There's no denying the major benefits to be gleaned from closer ties with Bollywood: India has the largest movie industry in the world, producing over 1,000 films annually. Of those, something in the neighbourhood of 200 come from Bollywood, one of the world's truly global brands. Canada's indigenous film industry, by contrast, struggling in the shadow of Hollywood, produces roughly 50 films annually. "We live next door to a giant, and we have been competing forever," notes Shea. "The beauty of competition is that sometimes you go and find a partner."

Certainly there's room for creating tighter ties: Although Canada has co-production treaties with 53 countries, from Algeria to Ukraine, there is no such treaty with India – although the two governments are currently negotiating one, and Thorne-Stone says she hopes that "something will be in place in 2012." Meanwhile, OMDC records show that only seven Indian films have been shot in Ontario since 2007.

According to Ajay Virmani, president and CEO of airline Cargojet, and co-producer of this year's hit film Breakaway (which his son Vinay wrote and co-starred in), those numbers are so low for a simple reason: Canada, he says, has too much "bureaucratic red tape." Adds Virmani, "To bring in a Bollywood crew, you have to have permission from three to five different unions, who then have to send the applications to immigration, who more often than not reject their visas. Bollywood producers won't bite because the system in Canada is so unfriendly and unwelcoming."

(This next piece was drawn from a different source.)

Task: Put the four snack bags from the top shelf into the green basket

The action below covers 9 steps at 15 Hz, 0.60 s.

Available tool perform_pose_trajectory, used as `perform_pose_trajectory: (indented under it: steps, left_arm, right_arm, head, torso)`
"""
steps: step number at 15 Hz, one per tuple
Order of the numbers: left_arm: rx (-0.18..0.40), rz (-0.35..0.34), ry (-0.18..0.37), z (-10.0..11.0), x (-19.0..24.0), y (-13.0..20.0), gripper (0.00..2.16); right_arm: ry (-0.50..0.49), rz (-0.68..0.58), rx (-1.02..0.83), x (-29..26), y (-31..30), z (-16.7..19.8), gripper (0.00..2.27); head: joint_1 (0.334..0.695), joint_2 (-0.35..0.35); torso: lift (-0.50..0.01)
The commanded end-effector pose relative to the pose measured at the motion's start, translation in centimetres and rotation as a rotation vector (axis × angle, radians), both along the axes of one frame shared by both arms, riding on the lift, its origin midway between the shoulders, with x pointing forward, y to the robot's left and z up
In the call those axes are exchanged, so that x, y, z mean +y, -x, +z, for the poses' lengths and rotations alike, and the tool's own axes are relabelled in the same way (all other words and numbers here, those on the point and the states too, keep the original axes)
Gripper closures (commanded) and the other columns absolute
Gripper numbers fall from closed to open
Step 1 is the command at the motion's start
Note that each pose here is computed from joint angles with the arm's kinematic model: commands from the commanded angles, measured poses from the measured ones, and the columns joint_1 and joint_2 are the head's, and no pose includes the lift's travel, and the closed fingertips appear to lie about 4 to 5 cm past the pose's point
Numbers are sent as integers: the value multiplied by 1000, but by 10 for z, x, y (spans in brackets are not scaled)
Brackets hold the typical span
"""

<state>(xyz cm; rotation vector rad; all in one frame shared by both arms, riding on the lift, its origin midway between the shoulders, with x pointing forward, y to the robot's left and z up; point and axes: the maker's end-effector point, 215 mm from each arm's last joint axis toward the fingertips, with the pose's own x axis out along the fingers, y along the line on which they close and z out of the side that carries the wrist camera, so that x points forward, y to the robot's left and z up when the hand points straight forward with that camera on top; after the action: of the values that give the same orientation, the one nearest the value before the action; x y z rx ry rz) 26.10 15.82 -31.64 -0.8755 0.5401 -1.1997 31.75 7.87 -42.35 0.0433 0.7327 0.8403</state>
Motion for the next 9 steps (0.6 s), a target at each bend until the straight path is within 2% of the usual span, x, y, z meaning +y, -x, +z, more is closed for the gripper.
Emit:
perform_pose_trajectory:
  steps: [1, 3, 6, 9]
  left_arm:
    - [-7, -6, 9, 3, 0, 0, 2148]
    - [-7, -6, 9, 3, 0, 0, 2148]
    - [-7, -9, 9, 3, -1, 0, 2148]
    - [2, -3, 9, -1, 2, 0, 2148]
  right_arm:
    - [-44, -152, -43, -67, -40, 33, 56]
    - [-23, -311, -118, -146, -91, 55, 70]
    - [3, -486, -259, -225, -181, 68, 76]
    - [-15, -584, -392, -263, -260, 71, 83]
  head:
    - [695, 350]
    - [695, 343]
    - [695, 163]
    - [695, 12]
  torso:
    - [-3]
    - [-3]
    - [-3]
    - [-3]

And, yet, bursting with potential . Breakaway was the top-grossing English-language film in Canada this year. The story of a Sikh boy who leads an all-turbaned team to ice-hockey stardom, the Indo-Canadian venture, which also featured Rob Lowe, Russell Peters and Drake, has made close to $2-million – far above what most Canadian films take in.

Its success has been no doubt due in part to the fact that more than a million Canadians are of South Asian heritage. "The impact of Indian migration in politics, culture and economics is huge," says filmmaker Krishna. "In a sense, [Mission to India was] a response to that. It's the impact of Indians in Canada that has brought Canada to India."

With success stories like that in mind, Sheila de la Varende, director of national and international business development at Telefilm and a member of the recent mission, advocates a three-pronged approach to getting Bollywood to put Canada in its sights: "industry development; creating conversations; and exploring opportunities between actual practitioners, producers and producing countries."

Among those advocating such greater co-operation is Cameron Bailey, co-director of the Toronto International Film Festival and a long-time Bollywood champion. "Bollywood can teach Canadian filmmakers how to get more from a dollar and how to amp up the emotion and colour of our cinema," says Bailey. "Canadian filmmakers can teach Bollywood all about more structured and regulated production practices."

Adds Bailey, "I'm not sure this is actually going to happen. ... In the end, the most I hope for is that the filmmakers continue to talk to each other and see each others' films." And, perhaps, nourish a made-for-the-movies masala of two film industries with much to gain from sitting down at the same table a little more often.